The toughness of any race is greatly influenced by weather. At this time of year, Chattanooga is “one of the most scenic cities on the planet”—and most runners would agree. The temperatures are cool enough to knock the edge off, but not entering blue-lips territory. Whatever the reaction, most runners tend to say the 7 Bridges race is both forgiving and accessible. And the fall colors will be painting a fiery mural on the trees along the route, so that's another added plus.


Of course, Ken can’t fire the starting gun without some logistical magic. They’ll have 250 volunteers to feed, water, and guide the athletes. Total man hours? “Not sure my calculator goes that high,” he jokes.

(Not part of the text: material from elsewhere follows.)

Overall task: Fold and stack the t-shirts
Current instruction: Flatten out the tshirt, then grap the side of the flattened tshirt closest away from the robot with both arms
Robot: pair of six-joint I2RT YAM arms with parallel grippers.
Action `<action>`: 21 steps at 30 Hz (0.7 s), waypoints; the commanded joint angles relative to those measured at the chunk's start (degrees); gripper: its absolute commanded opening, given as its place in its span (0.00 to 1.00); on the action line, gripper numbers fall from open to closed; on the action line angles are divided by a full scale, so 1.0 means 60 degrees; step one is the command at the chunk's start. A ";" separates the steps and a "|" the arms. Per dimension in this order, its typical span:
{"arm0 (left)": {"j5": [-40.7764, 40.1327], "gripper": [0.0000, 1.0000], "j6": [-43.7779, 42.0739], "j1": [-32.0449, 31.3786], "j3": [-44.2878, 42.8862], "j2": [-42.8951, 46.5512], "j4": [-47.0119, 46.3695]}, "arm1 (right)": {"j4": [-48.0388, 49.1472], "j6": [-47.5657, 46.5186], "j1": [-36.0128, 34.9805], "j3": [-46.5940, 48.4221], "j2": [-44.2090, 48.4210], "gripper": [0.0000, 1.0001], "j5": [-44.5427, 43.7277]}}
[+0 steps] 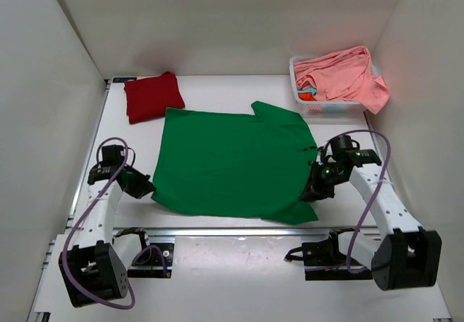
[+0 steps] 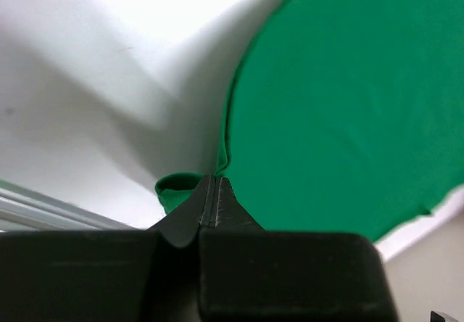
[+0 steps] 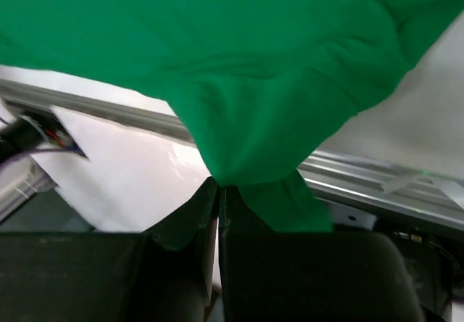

Runners will consume over 5,000 energy gels and 1,000 gallons of water and sports drink. They’ll eat hundreds of energy bars, bagels, candies, and pieces of fruit. And when they cross the finish line in the heart of Coolidge Park, volunteers will drape medals around their necks for tackling the distance.

The race staff values all of the runners and strives to create a memorable first timers experience. “In addition to a forgiving course, we try to provide runners as many aid stations as possible. We also try and keep them as informed as possible and have everything clearly marked on race day. We want to give as much guidance and as many resources as we can,” Nevans adds.

Devoted fans cheering on the runners on Walnut Street Bridge
Devoted fans cheering on the runners on Walnut Street Bridge Greg Gelmis

Brandon Wright says he chose to run the 7 Bridges Marathon because of the scenery in Chattanooga. “For the five years I’ve lived here, the bridges have been my main running route…so why not race on them?” He says his favorite part of the event is crossing Walnut Street Bridge at mile 26, with crowds lining the route—and a view of the finish line below.

Expect to see an increase in happiness—and speed—when runners glimpse Coolidge Park with less than a quarter mile to go. As runners know, there’s usually enough left in the tank for a strong finish. When the lactic acid has cleared, all that’s left is the healthy sense of accomplishment. And that’s alright, because running seven bridges only comes around once a year. Have a safe, fun, fast race!

The 7 Bridges Marathon will happen this year on October 18th at 7 a.m., and there's still time to register.